>>>
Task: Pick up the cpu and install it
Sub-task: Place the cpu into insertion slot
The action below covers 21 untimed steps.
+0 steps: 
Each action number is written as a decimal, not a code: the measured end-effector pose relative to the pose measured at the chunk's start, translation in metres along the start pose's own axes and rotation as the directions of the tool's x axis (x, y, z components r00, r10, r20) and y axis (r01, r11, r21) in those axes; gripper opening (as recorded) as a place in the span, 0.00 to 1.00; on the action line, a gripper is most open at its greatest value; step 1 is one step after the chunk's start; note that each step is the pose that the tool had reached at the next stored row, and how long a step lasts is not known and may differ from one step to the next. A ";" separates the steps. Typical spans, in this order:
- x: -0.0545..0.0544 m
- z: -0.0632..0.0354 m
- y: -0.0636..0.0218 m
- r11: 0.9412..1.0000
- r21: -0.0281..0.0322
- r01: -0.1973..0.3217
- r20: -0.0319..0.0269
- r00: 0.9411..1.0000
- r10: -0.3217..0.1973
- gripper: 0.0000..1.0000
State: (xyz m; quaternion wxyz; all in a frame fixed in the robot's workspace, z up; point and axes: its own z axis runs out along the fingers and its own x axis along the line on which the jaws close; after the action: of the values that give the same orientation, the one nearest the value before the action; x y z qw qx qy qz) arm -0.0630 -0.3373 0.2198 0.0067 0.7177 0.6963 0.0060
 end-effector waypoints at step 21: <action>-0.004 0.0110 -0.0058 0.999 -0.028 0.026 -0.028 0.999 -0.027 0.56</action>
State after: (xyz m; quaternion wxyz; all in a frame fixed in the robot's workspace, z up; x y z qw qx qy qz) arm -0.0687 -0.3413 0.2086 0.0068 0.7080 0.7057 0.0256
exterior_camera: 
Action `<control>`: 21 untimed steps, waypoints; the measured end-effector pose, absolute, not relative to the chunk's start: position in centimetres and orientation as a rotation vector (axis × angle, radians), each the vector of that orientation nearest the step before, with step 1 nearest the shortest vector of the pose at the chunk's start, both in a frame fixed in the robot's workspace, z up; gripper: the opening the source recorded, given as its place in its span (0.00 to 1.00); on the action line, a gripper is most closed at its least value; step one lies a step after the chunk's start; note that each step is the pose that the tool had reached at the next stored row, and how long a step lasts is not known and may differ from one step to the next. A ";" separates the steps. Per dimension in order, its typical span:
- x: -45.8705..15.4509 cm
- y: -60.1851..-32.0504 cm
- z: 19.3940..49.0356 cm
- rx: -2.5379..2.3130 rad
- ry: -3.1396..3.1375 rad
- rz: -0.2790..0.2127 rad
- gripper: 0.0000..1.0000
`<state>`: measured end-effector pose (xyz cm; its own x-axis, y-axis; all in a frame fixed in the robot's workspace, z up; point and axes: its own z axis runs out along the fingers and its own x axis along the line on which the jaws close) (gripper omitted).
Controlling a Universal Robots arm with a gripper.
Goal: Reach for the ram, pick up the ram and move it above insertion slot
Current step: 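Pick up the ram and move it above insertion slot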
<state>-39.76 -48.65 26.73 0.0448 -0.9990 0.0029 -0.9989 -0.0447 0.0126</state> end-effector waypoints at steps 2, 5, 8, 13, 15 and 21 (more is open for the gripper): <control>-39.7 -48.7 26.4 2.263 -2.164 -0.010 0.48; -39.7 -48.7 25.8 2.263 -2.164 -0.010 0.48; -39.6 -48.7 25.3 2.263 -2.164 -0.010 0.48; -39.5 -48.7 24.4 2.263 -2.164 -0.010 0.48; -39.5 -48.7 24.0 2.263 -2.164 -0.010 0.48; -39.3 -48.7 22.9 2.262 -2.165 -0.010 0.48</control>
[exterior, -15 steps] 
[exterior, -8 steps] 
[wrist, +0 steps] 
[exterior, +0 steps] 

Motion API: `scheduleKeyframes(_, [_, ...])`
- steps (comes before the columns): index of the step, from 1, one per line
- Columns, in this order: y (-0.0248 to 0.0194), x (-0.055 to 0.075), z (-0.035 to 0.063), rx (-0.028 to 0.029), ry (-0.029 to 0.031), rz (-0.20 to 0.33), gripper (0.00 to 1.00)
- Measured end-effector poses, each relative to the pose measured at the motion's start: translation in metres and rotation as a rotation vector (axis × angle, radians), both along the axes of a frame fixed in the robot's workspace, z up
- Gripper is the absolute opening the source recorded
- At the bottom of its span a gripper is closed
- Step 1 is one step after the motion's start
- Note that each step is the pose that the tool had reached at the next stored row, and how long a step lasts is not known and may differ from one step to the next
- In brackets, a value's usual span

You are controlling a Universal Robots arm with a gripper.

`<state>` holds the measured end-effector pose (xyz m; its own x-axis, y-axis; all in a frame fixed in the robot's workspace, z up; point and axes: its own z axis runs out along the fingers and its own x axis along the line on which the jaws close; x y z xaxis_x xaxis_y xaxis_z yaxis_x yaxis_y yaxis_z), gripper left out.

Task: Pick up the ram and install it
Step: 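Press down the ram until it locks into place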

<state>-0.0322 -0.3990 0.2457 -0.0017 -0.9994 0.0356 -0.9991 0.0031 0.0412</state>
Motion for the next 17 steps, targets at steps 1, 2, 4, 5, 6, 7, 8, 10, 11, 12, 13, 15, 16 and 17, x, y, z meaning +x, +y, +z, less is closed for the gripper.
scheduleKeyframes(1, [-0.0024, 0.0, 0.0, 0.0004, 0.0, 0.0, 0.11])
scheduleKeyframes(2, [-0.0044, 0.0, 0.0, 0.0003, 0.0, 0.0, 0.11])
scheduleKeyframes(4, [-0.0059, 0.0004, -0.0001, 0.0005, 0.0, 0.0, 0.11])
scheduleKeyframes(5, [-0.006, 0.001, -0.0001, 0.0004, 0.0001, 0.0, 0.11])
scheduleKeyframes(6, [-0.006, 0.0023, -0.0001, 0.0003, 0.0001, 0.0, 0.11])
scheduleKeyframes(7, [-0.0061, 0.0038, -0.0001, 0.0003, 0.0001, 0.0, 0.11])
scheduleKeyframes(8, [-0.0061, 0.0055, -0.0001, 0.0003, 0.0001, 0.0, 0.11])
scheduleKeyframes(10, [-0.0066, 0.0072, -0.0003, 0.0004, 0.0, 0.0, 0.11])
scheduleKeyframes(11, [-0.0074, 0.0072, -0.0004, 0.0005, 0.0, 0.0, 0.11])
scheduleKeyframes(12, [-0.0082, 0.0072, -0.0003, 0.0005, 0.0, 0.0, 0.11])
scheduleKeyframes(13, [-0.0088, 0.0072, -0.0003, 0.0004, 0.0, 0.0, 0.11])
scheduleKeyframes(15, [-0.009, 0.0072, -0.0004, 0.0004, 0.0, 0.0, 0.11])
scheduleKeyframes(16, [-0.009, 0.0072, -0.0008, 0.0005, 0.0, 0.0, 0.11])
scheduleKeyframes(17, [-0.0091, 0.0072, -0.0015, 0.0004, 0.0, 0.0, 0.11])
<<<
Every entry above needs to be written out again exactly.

» Answer to the exercise:
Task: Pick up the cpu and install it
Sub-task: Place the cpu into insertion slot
The action below covers 21 untimed steps.
+0 steps: 
Each action number is written as a decimal, not a code: the measured end-effector pose relative to the pose measured at the chunk's start, translation in metres along the start pose's own axes and rotation as the directions of the tool's x axis (x, y, z components r00, r10, r20) and y axis (r01, r11, r21) in those axes; gripper opening (as recorded) as a place in the span, 0.00 to 1.00; on the action line, a gripper is most open at its greatest value; step 1 is one step after the chunk's start; note that each step is the pose that the tool had reached at the next stored row, and how long a step lasts is not known and may differ from one step to the next. A ";" separates the steps. Typical spans, in this order:
- x: -0.0545..0.0544 m
- z: -0.0632..0.0354 m
- y: -0.0636..0.0218 m
- r11: 0.9412..1.0000
- r21: -0.0281..0.0322
- r01: -0.1973..0.3217
- r20: -0.0319..0.0269
- r00: 0.9411..1.0000
- r10: -0.3217..0.1973
- gripper: 0.0000..1.0000
State: (xyz m; quaternion wxyz; all in a frame fixed in the robot's workspace, z up; point and axes: its own z axis runs out along the fingers and its own x axis along the line on which the jaws close; after the action: of the values that give the same orientation, the one nearest the value before the action; x y z qw qx qy qz) arm -0.0630 -0.3373 0.2198 0.0067 0.7177 0.6963 0.0060
 end-effector waypoints at step 21: <action>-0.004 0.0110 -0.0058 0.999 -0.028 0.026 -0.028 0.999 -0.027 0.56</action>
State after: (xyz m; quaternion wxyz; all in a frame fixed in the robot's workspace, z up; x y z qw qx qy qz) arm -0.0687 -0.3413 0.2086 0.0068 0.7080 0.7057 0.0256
exterior_camera: 
Action `<control>`: 21 untimed steps, waypoints; the measured end-effector pose, absolute, not relative to the chunk's start: position in centimetres and orientation as a rotation vector (axis × angle, radians), each the vector of that orientation nearest the step before, with step 1 nearest the shortest vector of the pose at the chunk's start, both in a frame fixed in the robot's workspace, z up; gripper: the opening the source recorded, given as its place in its span (0.00 to 1.00); on the action line, a gripper is most closed at its least value; step one lies a step after the chunk's start; note that each step is the pose that the tool had reached at the next stored row, and how long a step lasts is not known and may differ from one step to the next. A ";" separates the steps. Per dimension in order, its typical span:
- x: -45.8705..15.4509 cm
- y: -60.1851..-32.0504 cm
- z: 19.3940..49.0356 cm
- rx: -2.5379..2.3130 rad
- ry: -3.1396..3.1375 rad
- rz: -0.2790..0.2127 rad
- gripper: 0.0000..1.0000
`<state>`: measured end-effector pose (xyz cm; its own x-axis, y-axis; all in a frame fixed in the robot's workspace, z up; point and axes: its own z axis runs out along the fingers and its own x axis along the line on which the jaws close) (gripper omitted).
Controlling a Universal Robots arm with a gripper.
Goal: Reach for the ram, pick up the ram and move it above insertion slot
Current step: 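Pick up the ram and move it above insertion slot
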<state>-39.76 -48.65 26.73 0.0448 -0.9990 0.0029 -0.9989 -0.0447 0.0126</state> end-effector waypoints at steps 2, 5, 8, 13, 15 and 21 (more is open for the gripper): <control>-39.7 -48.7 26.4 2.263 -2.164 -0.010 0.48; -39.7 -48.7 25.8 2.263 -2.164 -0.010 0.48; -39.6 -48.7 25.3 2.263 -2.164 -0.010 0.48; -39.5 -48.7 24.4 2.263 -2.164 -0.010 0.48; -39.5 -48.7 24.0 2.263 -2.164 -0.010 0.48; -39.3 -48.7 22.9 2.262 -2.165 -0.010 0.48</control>
[exterior, -15 steps] 
[exterior, -8 steps] 
[wrist, +0 steps] 
[exterior, +0 steps] 

Motion API: `scheduleKeyframes(_, [_, ...])`
- steps (comes before the columns): index of the step, from 1, one per line
- Columns, in this order: y (-0.0248 to 0.0194), x (-0.055 to 0.075), z (-0.035 to 0.063), rx (-0.028 to 0.029), ry (-0.029 to 0.031), rz (-0.20 to 0.33), gripper (0.00 to 1.00)
- Measured end-effector poses, each relative to the pose measured at the motion's start: translation in metres and rotation as a rotation vector (axis × angle, radians), both along the axes of a frame fixed in the robot's workspace, z up
- Gripper is the absolute opening the source recorded
- At the bottom of its span a gripper is closed
- Step 1 is one step after the motion's start
- Note that each step is the pose that the tool had reached at the next stored row, and how long a step lasts is not known and may differ from one step to the next
- In brackets, a value's usual span

You are controlling a Universal Robots arm with a gripper.

`<state>` holds the measured end-effector pose (xyz m; its own x-axis, y-axis; all in a frame fixed in the robot's workspace, z up; point and axes: its own z axis runs out along the fingers and its own x axis along the line on which the jaws close; x y z xaxis_x xaxis_y xaxis_z yaxis_x yaxis_y yaxis_z), gripper left out.

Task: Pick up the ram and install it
Step: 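Press down the ram until it locks into place
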
<state>-0.0322 -0.3990 0.2457 -0.0017 -0.9994 0.0356 -0.9991 0.0031 0.0412</state>
Motion for the next 17 steps, targets at steps 1, 2, 4, 5, 6, 7, 8, 10, 11, 12, 13, 15, 16 and 17, x, y, z meaning +x, +y, +z, less is closed for the gripper.
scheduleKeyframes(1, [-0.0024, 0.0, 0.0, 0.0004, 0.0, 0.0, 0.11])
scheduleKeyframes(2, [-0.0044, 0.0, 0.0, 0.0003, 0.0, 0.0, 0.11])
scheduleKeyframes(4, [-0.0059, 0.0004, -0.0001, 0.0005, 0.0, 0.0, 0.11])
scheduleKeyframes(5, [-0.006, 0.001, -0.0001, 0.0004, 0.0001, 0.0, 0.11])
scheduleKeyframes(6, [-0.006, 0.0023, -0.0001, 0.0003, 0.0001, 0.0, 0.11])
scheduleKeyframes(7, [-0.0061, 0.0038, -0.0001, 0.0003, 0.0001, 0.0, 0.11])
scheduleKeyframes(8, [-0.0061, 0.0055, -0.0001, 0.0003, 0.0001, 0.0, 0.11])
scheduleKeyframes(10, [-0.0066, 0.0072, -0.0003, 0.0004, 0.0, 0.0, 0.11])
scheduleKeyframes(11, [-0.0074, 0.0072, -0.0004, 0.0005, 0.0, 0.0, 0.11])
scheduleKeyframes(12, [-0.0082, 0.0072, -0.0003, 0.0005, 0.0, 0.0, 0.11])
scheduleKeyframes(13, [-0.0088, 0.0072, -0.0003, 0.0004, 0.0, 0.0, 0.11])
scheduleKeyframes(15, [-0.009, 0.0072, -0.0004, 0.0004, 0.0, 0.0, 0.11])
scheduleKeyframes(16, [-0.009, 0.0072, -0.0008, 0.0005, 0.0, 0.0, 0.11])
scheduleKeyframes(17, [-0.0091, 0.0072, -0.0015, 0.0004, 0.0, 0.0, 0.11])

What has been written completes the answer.